▸ **Work item**: Set down all of the data exactly. Pictures stay out of the copy.

▸ **Recorded information**:
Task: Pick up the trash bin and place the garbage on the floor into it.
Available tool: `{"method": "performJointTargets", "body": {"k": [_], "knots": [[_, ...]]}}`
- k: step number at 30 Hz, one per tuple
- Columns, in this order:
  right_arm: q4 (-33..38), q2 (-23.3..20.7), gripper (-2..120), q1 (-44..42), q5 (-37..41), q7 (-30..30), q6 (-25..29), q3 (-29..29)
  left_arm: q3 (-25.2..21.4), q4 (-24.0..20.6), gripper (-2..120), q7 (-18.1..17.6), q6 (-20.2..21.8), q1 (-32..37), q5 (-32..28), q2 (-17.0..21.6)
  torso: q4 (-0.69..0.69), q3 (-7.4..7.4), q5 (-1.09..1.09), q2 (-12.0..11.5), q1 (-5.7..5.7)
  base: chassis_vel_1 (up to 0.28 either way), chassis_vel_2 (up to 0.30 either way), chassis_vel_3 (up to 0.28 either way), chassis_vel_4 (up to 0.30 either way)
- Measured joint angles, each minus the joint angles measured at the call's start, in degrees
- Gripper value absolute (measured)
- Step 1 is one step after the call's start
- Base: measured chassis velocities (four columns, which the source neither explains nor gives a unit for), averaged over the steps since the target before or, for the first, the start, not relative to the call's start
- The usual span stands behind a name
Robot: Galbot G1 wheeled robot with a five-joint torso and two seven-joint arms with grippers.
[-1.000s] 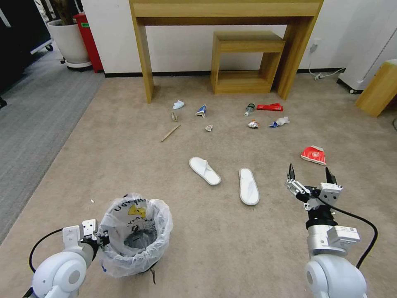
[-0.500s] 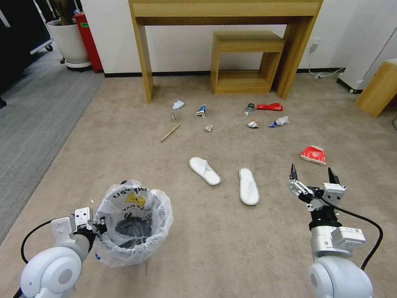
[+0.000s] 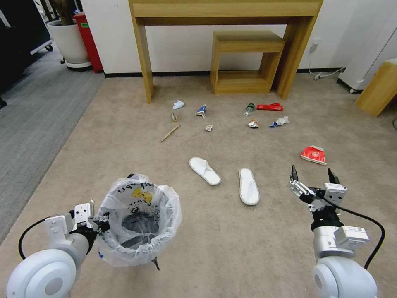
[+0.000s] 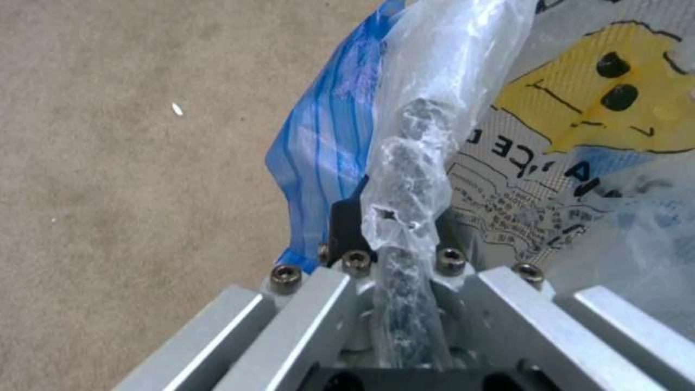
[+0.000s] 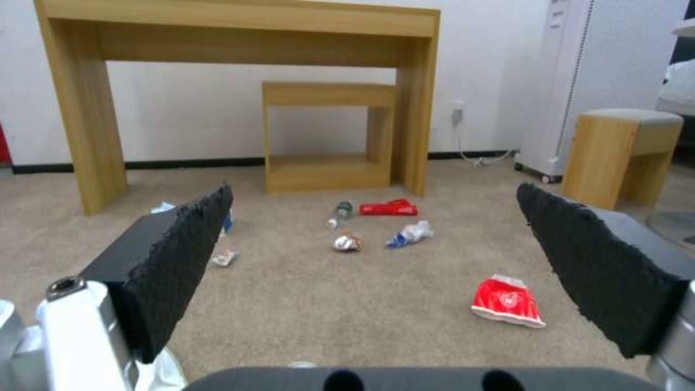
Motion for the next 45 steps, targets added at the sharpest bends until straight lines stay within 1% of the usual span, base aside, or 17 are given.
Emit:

▸ **Solution to this task**:
Task: Pick up the trash bin and place the garbage on the floor into it.
Available tool: `{"method": "performJointTargets", "body": {"k": [_], "knots": [[_, ...]]}}`
- k: step number at 30 Hz, one per tuple
- Columns, in this order:
  right_arm: q4 (-33..38), q2 (-23.3..20.7), gripper (-2..120), q1 (-44..42), q5 (-37..41), q7 (-30..30), q6 (-25..29), q3 (-29..29)
  left_arm: q3 (-25.2..21.4), q4 (-24.0..20.6), gripper (-2..120), q7 (-18.1..17.6), q6 (-20.2..21.8), q1 (-32..37), q5 (-32..28), q2 (-17.0..21.6)
  torso: q4 (-0.69..0.69), q3 (-7.4..7.4), q5 (-1.09..1.09), q2 (-12.0..11.5), q1 (-5.7..5.7)
  base: chassis_vel_1 (up to 0.28 either way), chassis_vel_2 (up to 0.30 either way), chassis_vel_3 (up to 0.28 either way), chassis_vel_4 (up to 0.30 either way)
- Measured joint angles, each minus the joint angles measured at the call's start, in degrees
- Gripper value absolute (measured)
- Step 1 is one step after the call's start
- Base: measured chassis velocities (four columns, which the source neither explains nor gives a unit for), averaged over the steps since the target before or, for the first, the start, not relative to the call's start
- The usual span stands behind a name
Robot: Galbot G1 wheeled robot with a five-joint torso and two seven-joint arms with grippers.
[-1.000s] 
[-0.500s] 
[+0.000s] 
[+0.000s] 
[+0.000s] 
Motion for the next 45 steps, targets added at the sharpest bends until straight lines stay within 1% of the usual span, base aside, or 17 are given.
Emit:

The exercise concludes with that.